EXERCISE MATERIAL START

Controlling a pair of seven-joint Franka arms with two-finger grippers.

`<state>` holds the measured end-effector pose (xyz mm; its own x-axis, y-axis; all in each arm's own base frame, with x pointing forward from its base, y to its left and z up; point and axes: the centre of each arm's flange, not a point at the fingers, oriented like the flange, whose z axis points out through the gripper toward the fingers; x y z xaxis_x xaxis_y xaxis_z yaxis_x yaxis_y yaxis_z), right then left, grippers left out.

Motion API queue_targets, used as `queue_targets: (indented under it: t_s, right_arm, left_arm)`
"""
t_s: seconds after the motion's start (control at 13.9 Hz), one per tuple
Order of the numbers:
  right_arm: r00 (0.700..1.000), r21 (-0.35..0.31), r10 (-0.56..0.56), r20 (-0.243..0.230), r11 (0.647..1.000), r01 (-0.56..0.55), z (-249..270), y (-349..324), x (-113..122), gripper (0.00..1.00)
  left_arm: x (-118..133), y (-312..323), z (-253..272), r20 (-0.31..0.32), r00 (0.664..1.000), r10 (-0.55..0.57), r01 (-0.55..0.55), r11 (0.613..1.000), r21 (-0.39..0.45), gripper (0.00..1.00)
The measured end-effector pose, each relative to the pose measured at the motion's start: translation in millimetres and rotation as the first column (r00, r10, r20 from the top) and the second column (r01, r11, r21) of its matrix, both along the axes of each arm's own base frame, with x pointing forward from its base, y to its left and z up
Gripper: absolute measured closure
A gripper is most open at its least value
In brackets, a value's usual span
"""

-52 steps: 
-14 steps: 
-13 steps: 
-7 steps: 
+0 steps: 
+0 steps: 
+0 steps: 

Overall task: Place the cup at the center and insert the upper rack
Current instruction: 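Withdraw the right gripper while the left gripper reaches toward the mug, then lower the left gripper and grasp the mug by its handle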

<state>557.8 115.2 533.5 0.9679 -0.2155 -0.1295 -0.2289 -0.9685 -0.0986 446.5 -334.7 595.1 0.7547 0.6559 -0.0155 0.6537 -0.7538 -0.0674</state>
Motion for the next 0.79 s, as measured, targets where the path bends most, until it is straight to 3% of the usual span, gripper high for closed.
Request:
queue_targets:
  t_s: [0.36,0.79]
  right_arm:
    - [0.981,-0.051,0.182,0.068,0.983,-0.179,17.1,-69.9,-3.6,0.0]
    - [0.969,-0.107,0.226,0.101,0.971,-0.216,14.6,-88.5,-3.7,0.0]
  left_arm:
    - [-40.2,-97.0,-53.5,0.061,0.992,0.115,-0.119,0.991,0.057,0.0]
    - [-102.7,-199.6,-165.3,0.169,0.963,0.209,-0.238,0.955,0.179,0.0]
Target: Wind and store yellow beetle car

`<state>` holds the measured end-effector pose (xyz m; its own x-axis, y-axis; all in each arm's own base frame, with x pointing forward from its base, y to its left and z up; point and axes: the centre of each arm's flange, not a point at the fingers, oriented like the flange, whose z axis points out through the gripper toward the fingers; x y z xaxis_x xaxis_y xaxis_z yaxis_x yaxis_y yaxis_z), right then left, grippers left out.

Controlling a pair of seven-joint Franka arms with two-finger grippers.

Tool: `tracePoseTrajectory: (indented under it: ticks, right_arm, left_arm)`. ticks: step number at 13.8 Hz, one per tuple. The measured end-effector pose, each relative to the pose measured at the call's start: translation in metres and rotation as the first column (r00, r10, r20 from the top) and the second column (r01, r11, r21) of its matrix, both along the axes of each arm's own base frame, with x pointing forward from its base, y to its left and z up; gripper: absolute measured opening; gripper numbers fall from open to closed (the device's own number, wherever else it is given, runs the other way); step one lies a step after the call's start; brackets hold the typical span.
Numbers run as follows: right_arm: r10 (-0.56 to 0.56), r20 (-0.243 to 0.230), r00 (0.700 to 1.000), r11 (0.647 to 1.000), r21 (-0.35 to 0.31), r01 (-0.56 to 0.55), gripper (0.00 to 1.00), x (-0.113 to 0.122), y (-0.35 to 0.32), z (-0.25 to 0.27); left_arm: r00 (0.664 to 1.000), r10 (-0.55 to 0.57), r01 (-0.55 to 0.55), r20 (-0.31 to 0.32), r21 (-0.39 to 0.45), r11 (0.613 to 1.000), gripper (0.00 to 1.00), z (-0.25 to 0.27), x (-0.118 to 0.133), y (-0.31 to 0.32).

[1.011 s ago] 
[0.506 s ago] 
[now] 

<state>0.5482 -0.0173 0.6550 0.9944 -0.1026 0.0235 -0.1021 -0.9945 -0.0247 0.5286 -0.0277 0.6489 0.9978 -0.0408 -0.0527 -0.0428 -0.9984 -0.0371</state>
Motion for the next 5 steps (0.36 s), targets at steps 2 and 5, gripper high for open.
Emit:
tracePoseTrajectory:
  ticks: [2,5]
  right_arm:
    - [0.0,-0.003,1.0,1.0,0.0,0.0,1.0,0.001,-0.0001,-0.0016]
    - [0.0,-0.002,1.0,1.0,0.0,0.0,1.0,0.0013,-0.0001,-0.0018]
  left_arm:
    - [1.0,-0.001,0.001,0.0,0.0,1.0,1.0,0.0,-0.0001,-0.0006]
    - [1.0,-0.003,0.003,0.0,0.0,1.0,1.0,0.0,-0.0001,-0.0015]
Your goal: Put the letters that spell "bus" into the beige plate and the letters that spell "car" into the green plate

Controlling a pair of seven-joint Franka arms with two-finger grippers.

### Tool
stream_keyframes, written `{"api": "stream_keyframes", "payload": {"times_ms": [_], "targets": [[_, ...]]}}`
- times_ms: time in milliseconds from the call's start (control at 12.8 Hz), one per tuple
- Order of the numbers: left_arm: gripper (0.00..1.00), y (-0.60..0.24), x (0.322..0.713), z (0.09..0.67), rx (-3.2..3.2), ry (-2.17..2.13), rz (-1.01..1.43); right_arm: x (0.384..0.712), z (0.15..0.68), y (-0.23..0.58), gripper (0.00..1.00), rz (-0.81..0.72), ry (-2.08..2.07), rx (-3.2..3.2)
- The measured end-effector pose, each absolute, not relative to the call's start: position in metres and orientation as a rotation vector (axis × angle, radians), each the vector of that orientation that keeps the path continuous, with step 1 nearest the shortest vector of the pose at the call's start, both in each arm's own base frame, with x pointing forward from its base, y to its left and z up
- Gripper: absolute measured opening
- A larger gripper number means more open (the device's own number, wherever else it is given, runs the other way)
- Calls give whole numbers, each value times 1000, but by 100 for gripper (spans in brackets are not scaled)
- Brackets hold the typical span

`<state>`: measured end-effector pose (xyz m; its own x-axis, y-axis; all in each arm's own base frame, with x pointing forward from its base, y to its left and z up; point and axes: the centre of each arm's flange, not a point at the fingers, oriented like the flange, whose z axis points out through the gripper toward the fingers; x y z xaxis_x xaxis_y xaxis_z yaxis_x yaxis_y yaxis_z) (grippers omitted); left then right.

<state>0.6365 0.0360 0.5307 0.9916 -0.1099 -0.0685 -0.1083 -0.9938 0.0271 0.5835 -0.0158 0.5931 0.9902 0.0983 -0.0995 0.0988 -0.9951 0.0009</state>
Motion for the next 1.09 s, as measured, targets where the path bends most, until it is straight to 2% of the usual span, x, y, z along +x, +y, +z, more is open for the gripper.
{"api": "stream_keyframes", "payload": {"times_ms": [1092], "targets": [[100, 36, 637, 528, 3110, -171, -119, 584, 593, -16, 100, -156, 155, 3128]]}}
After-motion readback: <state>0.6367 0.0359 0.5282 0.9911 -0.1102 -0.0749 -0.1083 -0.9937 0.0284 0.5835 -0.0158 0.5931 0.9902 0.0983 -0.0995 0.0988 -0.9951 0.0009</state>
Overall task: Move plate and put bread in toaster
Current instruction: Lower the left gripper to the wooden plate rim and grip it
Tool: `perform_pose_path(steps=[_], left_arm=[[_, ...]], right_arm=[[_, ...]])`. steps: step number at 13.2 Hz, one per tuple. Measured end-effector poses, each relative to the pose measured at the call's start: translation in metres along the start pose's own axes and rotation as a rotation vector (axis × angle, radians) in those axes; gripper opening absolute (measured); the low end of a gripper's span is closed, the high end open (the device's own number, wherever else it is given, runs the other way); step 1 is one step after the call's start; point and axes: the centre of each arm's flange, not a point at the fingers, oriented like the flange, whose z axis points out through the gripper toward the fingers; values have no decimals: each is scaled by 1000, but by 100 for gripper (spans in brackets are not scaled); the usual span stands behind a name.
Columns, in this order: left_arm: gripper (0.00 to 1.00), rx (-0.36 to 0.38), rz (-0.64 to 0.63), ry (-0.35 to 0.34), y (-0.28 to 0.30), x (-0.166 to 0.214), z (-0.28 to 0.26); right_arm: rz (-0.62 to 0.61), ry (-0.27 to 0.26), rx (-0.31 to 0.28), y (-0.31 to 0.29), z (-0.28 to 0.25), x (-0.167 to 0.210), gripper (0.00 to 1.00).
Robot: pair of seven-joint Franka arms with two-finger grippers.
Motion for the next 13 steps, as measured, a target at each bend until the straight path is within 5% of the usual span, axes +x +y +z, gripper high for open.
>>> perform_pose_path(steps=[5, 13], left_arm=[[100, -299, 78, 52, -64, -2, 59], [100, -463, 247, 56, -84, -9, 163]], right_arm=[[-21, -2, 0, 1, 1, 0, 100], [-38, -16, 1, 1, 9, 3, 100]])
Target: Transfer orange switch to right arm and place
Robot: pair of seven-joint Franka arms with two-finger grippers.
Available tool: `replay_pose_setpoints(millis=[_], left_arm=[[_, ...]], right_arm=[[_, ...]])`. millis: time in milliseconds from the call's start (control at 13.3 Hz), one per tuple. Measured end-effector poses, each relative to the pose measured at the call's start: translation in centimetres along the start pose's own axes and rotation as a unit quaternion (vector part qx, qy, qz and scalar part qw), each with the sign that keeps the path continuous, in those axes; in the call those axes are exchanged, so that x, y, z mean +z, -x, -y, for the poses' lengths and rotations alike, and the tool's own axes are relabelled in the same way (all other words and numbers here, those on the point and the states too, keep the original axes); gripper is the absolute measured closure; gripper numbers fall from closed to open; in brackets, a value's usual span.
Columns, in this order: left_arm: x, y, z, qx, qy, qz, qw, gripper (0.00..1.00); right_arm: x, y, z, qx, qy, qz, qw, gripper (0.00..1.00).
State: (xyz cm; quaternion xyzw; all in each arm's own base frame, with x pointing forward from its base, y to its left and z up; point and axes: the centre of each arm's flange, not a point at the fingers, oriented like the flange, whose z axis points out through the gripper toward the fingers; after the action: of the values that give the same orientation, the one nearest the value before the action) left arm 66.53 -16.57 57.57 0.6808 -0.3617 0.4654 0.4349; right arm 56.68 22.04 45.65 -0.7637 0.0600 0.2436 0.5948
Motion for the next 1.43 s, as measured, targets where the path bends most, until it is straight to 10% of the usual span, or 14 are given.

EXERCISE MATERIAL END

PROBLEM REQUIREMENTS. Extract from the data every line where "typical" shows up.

REPLY TO THE TASK.
Tool: `tracePoseTrajectory: (indented under it: ticks, right_arm, left_arm)`. ticks: step number at 13.8 Hz, one per tuple. The measured end-effector pose, each relative to the pose measured at the call's start: translation in metres and rotation as the first column (r00, r10, r20 from the top) and the second column (r01, r11, r21) of its matrix, both along the axes of each arm's own base frame, with x pointing forward from its base, y to its left and z up; gripper: absolute measured opening; gripper numbers fall from open to closed (the device's own number, wherever else it is given, runs the other way); step one lies a step after the call's start; brackets hold the typical span.
- Brackets hold the typical span

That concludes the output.